Whether that is actually true or not is the subject of another thread. I only report that the opinion existed because I think it shaped the actions of Bush the Elder, Powell, Schwarzkopf, and others, in their handling of Operations Desert Shield & Desert Storm.
After two of their large cities were reduced to rubble in seconds, it was still a deadlock in the Supreme Council over whether to surrender. The Emperor broke the deadlock. The blockade, the firebombing, two nukes and the invasion by the Soviets were barely enough of a hard time to get them to surrender. I’d say between the holdout soldiers, the popular uprisings against the surrender, and their unrealistic expectations about what they could negotiate for; it’s pretty obvious that before early August Japan wasn’t anywhere near a surrender any victor would accept, much less a bunch of angry Americans.
Indeed that’s what I meant, the military half of the cabinet was still in favor continuing the war after both bombs and the Soviet intervention, and they had the deciding power over the civilian half of the cabinet, both de facto and de jure. By law if the military withdrew one of its cabinet members and refused to nominate a successor, the PM had to resign and a new government formed. It took the personal intervention of the Emperor to make them abandon the position of continuing the war.
As you say, such a proposal was entirely unacceptable to the Allies. That this was being tossed around as a serious peace proposal by the Lord Keeper of the Privy Seal in June, 1945 speaks more to the level of delusion existing at all levels in the Japanese government. I know you didn’t say it, but since it frequently comes up on the topic of an earlier Japanese surrender, from Downfall: The End of The Imperial Japanese Empire:
I didn’t say it was indicative of the military as a whole. It is however worth noting that it was the mindset of enough to put a coup in motion to prevent the surrender from happening even after Hirohito gave his backing to it. Anami didn’t 'toss those jokers out:
That’s not exactly tossing them out and certainly not having them all arrested for plotting treason, something one would expect the Minister of War to do as part of his job rather than letting the chips fall where they may by being fully aware of the planned treason but not becoming personally involved pending its outcome. He also comitted suicide after the failure of the coup.

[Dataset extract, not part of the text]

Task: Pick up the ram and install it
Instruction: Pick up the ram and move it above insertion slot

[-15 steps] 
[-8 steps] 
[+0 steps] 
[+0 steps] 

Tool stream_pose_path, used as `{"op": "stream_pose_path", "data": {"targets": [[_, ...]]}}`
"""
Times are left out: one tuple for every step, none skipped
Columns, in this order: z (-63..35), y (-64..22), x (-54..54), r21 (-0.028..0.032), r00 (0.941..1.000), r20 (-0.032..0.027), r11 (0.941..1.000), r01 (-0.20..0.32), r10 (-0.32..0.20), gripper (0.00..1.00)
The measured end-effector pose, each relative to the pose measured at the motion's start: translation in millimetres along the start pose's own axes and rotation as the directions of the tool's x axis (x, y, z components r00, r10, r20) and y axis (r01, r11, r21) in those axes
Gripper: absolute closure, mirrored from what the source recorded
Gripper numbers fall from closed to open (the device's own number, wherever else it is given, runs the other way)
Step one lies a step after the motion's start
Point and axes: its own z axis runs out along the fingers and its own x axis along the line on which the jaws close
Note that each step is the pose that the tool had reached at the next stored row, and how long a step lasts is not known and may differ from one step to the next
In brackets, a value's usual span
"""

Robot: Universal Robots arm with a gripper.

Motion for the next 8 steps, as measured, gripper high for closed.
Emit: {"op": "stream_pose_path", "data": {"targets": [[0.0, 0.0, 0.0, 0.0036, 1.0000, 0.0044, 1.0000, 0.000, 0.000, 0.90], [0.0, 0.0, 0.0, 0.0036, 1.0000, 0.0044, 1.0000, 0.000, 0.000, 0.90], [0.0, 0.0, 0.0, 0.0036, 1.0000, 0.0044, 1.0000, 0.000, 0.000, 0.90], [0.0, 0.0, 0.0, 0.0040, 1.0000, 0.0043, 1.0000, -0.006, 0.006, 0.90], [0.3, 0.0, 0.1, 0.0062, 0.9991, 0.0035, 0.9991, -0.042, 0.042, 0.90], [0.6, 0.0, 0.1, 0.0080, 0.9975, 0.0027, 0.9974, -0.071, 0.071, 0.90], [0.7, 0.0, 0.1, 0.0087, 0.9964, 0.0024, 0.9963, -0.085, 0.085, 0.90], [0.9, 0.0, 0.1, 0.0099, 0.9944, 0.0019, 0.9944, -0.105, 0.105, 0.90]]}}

Oh, clearly, yes. As I already said long ago in this thread, I think I understand why things happened the way they happened, and I don’t blame the people who took these decisions at that time, based on their own subjective experiences and in their own historical context.
Well, since you bring it up, I was originally going to use the Iraq situation as a perhaps more relate-able illustration of the difficulty of that moral assessment.
Back in '91, like everybody else I wasn’t exactly overjoyed with the coalition’s decision not to pursue Saddam Hussein & co. over their various monstrosities, despite having comprehensively defeated his army. Was the decision to end the hostilities “half way through” over concerns re:human cost right or wrong then ?
Flash forward to 2003, do over, this time it’s decided that removing him was in retrospect a better idea, let justice be done, oooah. But doing that results in anywhere between two hundred thousand and half a million people dead (including ~5000 Americans and ~200 Brits), probably three times that many wounded, the country in ruins, psychological trauma galore etc… Right or wrong ? Worth it or not ?
Fuck if I can tell.
[QUOTE=Dissonance]
It took the personal intervention of the Emperor to make them abandon the position of continuing the war.
[/QUOTE]
Yes. What prevents us from imagining a similar tie-breaker Imperial intervention prior to that, given different circumstances and diplomatic overtures ? It’s not like he was left out of the loop.
Possibly the fact that earlier, nuclear weapons weren’t burning his cities down to match sticks and the Russian hadn’t declared war on them?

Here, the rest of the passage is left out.